#### Working data:
------------------------------

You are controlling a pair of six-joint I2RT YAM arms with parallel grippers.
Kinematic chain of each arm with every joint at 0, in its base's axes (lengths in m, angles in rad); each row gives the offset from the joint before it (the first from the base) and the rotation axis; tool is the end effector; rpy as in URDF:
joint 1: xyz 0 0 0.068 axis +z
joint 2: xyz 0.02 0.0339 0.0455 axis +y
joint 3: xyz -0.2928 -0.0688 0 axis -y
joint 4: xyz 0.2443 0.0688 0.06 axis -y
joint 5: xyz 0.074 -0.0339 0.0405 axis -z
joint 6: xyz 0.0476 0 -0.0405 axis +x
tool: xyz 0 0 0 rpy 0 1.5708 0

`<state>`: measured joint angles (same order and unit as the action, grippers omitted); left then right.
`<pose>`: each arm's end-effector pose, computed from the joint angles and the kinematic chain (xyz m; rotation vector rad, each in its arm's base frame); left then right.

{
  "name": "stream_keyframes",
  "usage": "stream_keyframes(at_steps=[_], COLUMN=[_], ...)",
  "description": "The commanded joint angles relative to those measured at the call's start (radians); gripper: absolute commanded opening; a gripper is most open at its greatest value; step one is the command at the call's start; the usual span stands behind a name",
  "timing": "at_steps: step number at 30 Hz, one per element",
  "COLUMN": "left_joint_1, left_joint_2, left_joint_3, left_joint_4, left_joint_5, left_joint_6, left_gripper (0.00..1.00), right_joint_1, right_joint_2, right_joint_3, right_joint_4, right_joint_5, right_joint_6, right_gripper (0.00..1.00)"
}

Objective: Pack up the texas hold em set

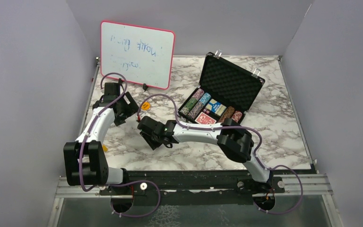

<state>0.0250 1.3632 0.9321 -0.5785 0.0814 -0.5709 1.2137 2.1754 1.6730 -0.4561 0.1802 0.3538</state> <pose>0.2713 0.0029 0.2496 -0.7358 2.5002 -0.3047 0.1824 0.4644 0.1905 -0.9987 2.3529 0.4066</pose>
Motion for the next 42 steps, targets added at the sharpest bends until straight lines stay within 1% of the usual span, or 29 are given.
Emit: stream_keyframes(at_steps=[1,6,11,15,20,22,26,29,32,38,42], left_joint_1=[0.014,0.016,0.016,0.016,0.016,0.016,0.016,0.016,0.016,0.012,0.011], left_joint_2=[-0.014,-0.011,-0.007,-0.006,-0.005,-0.005,-0.003,0.006,0.016,0.051,0.082], left_joint_3=[-0.022,-0.023,-0.018,-0.015,-0.016,-0.015,-0.002,0.003,0.004,0.015,0.031], left_joint_4=[-0.011,-0.012,-0.010,-0.010,0.006,0.008,0.008,0.017,0.032,0.063,0.064], left_joint_5=[-0.014,-0.012,-0.012,-0.006,0.032,0.037,0.038,0.063,0.103,0.178,0.238], left_joint_6=[-0.019,-0.015,-0.014,-0.009,-0.001,0.009,0.022,0.027,0.033,0.043,0.040], left_gripper=[0.88,0.88,0.88,0.88,0.87,0.86,0.85,0.85,0.84,0.81,0.79], right_joint_1=[0.007,0.007,0.007,0.007,-0.013,-0.048,-0.126,-0.186,-0.254,-0.388,-0.454], right_joint_2=[0.041,0.049,0.043,-0.007,-0.111,-0.159,-0.284,-0.362,-0.429,-0.525,-0.549], right_joint_3=[0.041,0.048,0.056,0.044,-0.013,-0.063,-0.207,-0.280,-0.343,-0.450,-0.491], right_joint_4=[-0.022,-0.023,-0.033,-0.039,-0.059,-0.070,-0.035,-0.047,-0.068,-0.102,-0.115], right_joint_5=[0.018,0.017,0.031,0.094,0.223,0.266,0.307,0.380,0.411,0.433,0.405], right_joint_6=[-0.027,-0.029,-0.015,0.017,0.109,0.165,0.243,0.298,0.361,0.482,0.537], right_gripper=[0.42,0.33,0.26,0.25,0.25,0.25,0.25,0.25,0.25,0.26,0.26])
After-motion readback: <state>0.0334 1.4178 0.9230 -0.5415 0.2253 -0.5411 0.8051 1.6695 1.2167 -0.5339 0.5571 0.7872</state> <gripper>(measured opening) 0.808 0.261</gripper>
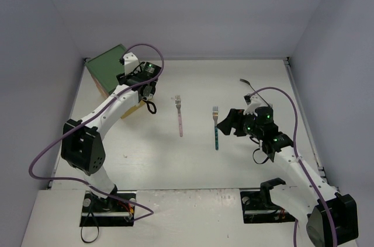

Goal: Sort the eating utensils into containers

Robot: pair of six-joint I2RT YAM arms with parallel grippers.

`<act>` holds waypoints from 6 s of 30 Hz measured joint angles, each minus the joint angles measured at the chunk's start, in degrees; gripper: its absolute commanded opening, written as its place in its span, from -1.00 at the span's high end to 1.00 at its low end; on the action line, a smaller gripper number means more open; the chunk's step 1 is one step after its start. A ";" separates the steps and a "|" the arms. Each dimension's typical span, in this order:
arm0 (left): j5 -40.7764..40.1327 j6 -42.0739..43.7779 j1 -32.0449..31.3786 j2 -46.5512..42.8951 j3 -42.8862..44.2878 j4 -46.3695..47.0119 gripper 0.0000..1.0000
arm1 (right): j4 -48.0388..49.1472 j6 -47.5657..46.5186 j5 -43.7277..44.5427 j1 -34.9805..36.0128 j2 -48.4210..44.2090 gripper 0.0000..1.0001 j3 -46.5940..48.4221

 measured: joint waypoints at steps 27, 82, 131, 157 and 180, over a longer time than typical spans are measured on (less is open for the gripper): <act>0.40 -3.35 0.64 1.16 0.69 -0.84 0.20 | 0.04 -0.02 -0.07 0.00 -0.22 -0.51 -0.41; -1.57 -13.65 -5.38 -2.69 -3.61 -0.89 0.83 | 0.90 0.00 -0.46 0.00 -0.37 -0.51 -0.92; 44.54 32.18 -0.76 -4.68 7.13 -7.69 -0.06 | 1.09 0.27 -1.34 -0.28 0.33 -0.50 -0.92; 57.26 32.22 0.76 -4.07 7.10 -7.88 -0.06 | 1.05 0.24 -1.29 -0.28 3.26 -0.50 -0.92; 30.18 22.71 -20.47 -4.87 24.93 -8.66 -0.14 | -2.20 0.14 8.07 -0.79 1.51 -0.49 0.65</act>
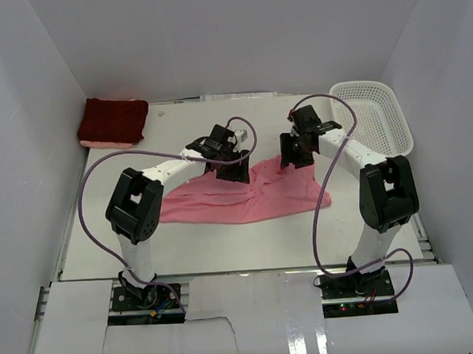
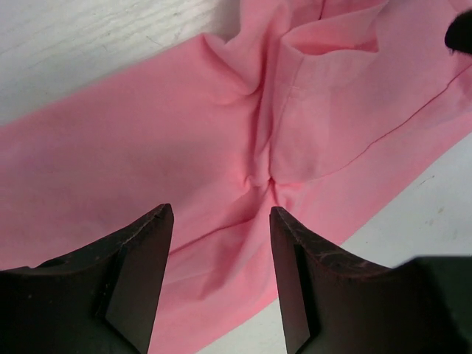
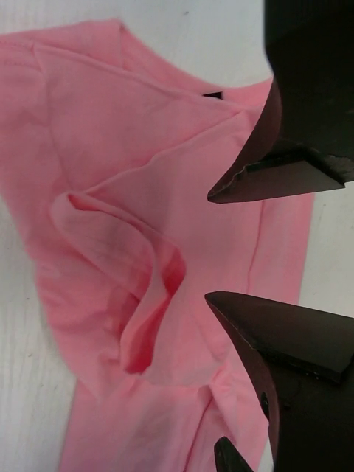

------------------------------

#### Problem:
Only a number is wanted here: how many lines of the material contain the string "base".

#### Expected answer:
2